A week in Minnesota went so fast. I spent much of it in my sister-in-law's basement re-packing books and items for shipping here.

I found my CBI (Combat Infantryman's Badge) along with the other medals I was awarded while in the Army and Viet Nam including the Air Medal for combat missions in a helicopter. Interesting that you brought that up (about the CBI) so soon after I rediscovered my own.

While in Minnesota I was able to tour Greg Herrick's Golden Wings Museum in Blaine, Minnesota. He's from my hometown of Ottumwa, Iowa and was in my younger brother's class in high school. He made millions in a computer company and has been able to purchase and re-build many old aircraft including a Ford Tri-Motor once flown by Ameilia Erhardt.

In Willmar I got to see a B-17 and a B-25 but did not get to crawl through either.

Sorry others for getting carried away on aviation, but it's Frank's fault. I think that it is neat that Ray got to ride in a blimp before he rode in a jet plane.

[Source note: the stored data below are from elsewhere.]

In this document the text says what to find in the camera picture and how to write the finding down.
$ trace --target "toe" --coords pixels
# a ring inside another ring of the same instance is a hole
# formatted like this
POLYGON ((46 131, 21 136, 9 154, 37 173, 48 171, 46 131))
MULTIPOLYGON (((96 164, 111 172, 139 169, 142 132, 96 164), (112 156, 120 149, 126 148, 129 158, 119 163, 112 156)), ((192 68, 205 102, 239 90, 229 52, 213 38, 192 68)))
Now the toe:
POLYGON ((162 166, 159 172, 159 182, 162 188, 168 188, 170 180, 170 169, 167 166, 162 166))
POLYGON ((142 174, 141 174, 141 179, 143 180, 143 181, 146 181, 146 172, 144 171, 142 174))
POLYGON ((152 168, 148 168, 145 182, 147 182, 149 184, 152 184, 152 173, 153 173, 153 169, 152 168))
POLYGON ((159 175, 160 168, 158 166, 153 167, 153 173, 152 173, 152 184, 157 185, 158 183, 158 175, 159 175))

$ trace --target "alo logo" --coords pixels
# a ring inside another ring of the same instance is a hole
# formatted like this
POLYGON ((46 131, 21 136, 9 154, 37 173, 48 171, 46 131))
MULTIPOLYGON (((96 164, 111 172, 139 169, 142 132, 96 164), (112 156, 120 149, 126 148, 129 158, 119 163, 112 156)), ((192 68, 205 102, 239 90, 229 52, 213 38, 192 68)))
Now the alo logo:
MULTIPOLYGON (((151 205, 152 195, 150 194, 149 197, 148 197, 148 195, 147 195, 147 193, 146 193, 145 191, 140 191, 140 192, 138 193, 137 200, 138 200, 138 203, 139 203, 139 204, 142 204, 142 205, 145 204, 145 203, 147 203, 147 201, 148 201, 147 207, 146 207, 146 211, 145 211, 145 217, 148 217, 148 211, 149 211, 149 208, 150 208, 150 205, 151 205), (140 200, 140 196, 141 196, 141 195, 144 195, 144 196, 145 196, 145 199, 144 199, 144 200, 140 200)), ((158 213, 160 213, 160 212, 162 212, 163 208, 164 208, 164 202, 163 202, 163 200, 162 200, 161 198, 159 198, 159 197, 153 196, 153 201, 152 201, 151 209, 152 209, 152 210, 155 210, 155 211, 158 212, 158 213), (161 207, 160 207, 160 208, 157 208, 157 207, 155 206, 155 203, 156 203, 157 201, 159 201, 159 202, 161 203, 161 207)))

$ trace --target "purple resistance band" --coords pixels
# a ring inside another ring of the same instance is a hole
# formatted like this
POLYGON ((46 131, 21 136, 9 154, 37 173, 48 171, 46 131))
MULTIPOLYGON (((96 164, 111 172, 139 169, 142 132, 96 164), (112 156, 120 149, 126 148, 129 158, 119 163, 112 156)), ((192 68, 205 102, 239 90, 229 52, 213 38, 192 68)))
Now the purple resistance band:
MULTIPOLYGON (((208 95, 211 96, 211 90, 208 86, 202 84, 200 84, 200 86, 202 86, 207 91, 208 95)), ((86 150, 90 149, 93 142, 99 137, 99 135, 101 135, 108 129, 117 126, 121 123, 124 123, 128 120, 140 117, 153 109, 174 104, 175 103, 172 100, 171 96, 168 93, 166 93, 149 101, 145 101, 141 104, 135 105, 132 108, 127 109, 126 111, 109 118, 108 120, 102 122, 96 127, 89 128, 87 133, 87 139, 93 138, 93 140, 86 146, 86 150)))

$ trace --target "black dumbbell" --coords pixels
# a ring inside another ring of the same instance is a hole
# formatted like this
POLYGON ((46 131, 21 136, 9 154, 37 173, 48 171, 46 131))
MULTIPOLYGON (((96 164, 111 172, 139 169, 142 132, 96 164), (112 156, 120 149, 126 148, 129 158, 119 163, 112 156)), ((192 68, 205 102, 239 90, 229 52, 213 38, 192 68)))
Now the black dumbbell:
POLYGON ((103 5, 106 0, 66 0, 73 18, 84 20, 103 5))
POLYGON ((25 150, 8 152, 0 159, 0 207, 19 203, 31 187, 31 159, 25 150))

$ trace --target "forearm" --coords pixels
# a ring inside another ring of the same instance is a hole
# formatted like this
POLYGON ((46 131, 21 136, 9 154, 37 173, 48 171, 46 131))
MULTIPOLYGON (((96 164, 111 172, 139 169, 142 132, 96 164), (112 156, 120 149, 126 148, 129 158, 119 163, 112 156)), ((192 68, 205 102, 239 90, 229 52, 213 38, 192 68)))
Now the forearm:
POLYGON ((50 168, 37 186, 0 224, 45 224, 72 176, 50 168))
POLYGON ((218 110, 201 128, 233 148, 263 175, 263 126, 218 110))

Goodyear has one of their blimps hangared just north of here at the Pompano Beach airfield. The one that had been here for a number of years was destroyed in a thunder storm last year and now they a brand, spanking new, one which flies around here all the time. I would love to get a ride in it. I will have to start hanging around up there, maybe polish it, or something to earn a ride.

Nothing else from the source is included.